Macadam, John (DNB00)
|←Maberly, William Leader||Dictionary of National Biography, 1885-1900, Volume 34
|McAdam, John Loudon→|
MACADAM, JOHN (1827–1865), chemist, son of William Macadam, was born at Northbank, near Glasgow, in May 1827. He became a medical student in the university of Glasgow, where he took the degree of M.D. He first studied chemistry under Professor Penny, whose assistant he became, and subsequently entered the university of Edinburgh, where he worked under Professor Gregory. He went to Melbourne in 1855, to fill the post of lecturer on chemistry and natural science in the Scotch College of that city. He was one of the earliest members of the Philosophical Institution (since 1859 the Royal Society) of Victoria. He edited the first five volumes of the society's ‘Transactions,’ and occupied the post of secretary from 1857 until his election as vice-president in 1863. He represented the district of Castlemaine in the Legislative Assembly of Victoria from 1859 to 1864, and was postmaster-general during the latter part of the Heales administration (26 April till 14 Nov. 1861). He was appointed lecturer in theoretical and practical chemistry in the university of Melbourne during the session 1861–2, and also held the posts of government officer of health and public analyst to the city of Melbourne. In May 1865 he met with an accident which greatly enfeebled him. In the autumn, however, he sailed for New Zealand to give evidence in a murder case. Severe weather brought on an attack of sea sickness, of which he died on 2 Sept. 1865, on board the Alhambra. He left a widow and one son.
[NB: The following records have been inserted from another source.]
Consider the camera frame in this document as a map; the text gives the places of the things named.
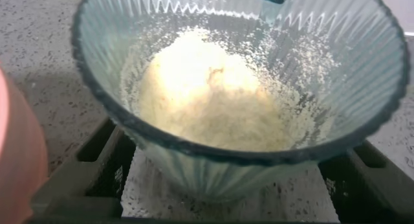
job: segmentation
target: flour mixture
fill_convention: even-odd
[[[333,118],[317,124],[315,117],[328,113],[317,100],[304,101],[266,66],[255,64],[265,61],[264,51],[245,43],[248,56],[230,54],[207,33],[181,32],[153,55],[139,80],[142,72],[131,69],[136,55],[131,53],[122,74],[125,106],[163,131],[217,148],[278,151],[324,140]]]
[[[185,139],[231,150],[287,143],[279,109],[238,55],[196,32],[155,55],[143,77],[140,117]]]

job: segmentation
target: bowl rim
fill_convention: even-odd
[[[109,113],[109,116],[112,117],[115,122],[122,123],[122,126],[127,129],[137,129],[139,134],[145,139],[155,142],[163,148],[179,151],[195,157],[204,157],[216,162],[231,162],[241,166],[273,166],[277,164],[296,164],[303,161],[321,161],[338,153],[345,152],[348,148],[357,146],[362,143],[367,136],[375,133],[383,123],[391,118],[392,113],[400,106],[399,100],[406,94],[406,86],[409,82],[410,55],[408,44],[404,37],[404,31],[398,24],[396,17],[391,13],[390,9],[382,0],[373,1],[376,1],[382,11],[385,12],[386,17],[389,18],[392,26],[396,28],[397,36],[402,42],[402,60],[404,64],[401,68],[402,77],[398,83],[397,90],[392,94],[389,102],[373,118],[353,132],[340,137],[339,139],[308,148],[266,152],[224,150],[205,144],[191,142],[172,135],[148,124],[130,113],[103,89],[97,79],[93,76],[83,57],[80,24],[82,22],[83,6],[88,0],[81,0],[74,15],[71,28],[72,55],[76,61],[76,66],[80,71],[83,81],[91,90],[95,98],[103,104],[104,108]]]

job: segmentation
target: speckled countertop
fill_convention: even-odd
[[[1,66],[24,92],[45,130],[51,171],[73,153],[106,117],[102,107],[83,86],[72,60],[69,29],[77,4],[78,0],[0,0]],[[410,41],[410,48],[414,51],[414,40]],[[414,94],[405,97],[392,120],[369,140],[414,178]],[[145,168],[148,166],[146,163],[145,158],[135,157],[133,165]],[[148,169],[139,176],[143,176],[141,179],[146,176],[159,177],[157,173]],[[257,207],[256,214],[261,214],[262,219],[336,220],[316,165],[284,181],[278,181],[274,187],[270,185],[258,191],[256,197],[252,196],[245,201],[246,204],[260,199],[264,191],[270,196],[275,189],[281,188],[284,191],[275,194],[275,199],[270,200],[272,204],[262,203],[262,206]],[[150,188],[140,185],[140,181],[133,181],[127,189],[146,192]],[[139,199],[139,194],[127,197],[124,201],[124,205],[127,205],[126,215],[136,216],[137,210],[146,212],[144,216],[152,212],[151,216],[161,215],[164,218],[187,215],[185,211],[175,211],[171,216],[169,206],[164,207],[165,205],[165,213],[160,214],[159,210],[153,209],[154,206],[161,206],[155,204],[154,199],[141,197],[147,199],[144,201],[147,202],[145,208],[145,203]],[[181,202],[175,206],[183,206],[185,210],[186,204],[180,204]],[[315,204],[320,204],[321,207],[315,208]],[[281,207],[283,212],[269,213],[271,211],[267,210]],[[203,204],[196,204],[195,208],[206,209]],[[220,212],[224,212],[223,208],[228,210],[227,207],[222,207]],[[247,211],[238,209],[229,212],[243,214]]]
[[[0,0],[1,67],[25,94],[45,131],[54,170],[105,118],[71,55],[77,0]]]

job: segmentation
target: pink container
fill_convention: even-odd
[[[30,199],[47,174],[40,125],[0,68],[0,223],[22,223],[32,214]]]

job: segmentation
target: ribbed glass bowl
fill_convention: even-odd
[[[303,99],[334,109],[326,137],[283,151],[221,150],[134,115],[121,98],[125,74],[138,82],[150,57],[178,31],[193,27],[218,32],[212,40],[224,39],[229,53],[251,56],[240,47],[248,41],[262,52],[256,63],[293,84]],[[243,196],[356,146],[389,120],[406,92],[409,71],[403,31],[381,0],[82,0],[72,46],[85,83],[111,118],[172,182],[210,201]],[[313,55],[298,59],[301,49]],[[319,72],[309,73],[303,62]],[[317,124],[309,134],[319,130]]]
Macadam contributed two papers to the Royal Society, Victoria, ‘On Kerosene’ (abstract, Trans. Roy. Soc. Vict. vi. 61) and ‘On Dalton's Atomic Theory’ (not printed). He also assisted in drawing up a report on the resources of the colony of Victoria, presented to the Royal Society of Victoria in 1860.
[Besides the sources already quoted, Roy. Soc. Vict. Trans. and Proceedings, vols. i. and vi. vii. 113: Melbourne University Calendar, 1863-9; Heaton's Australian Dict. of Dates and Men of the Time; Gent. Mag. new ser., 1868, i. 141.]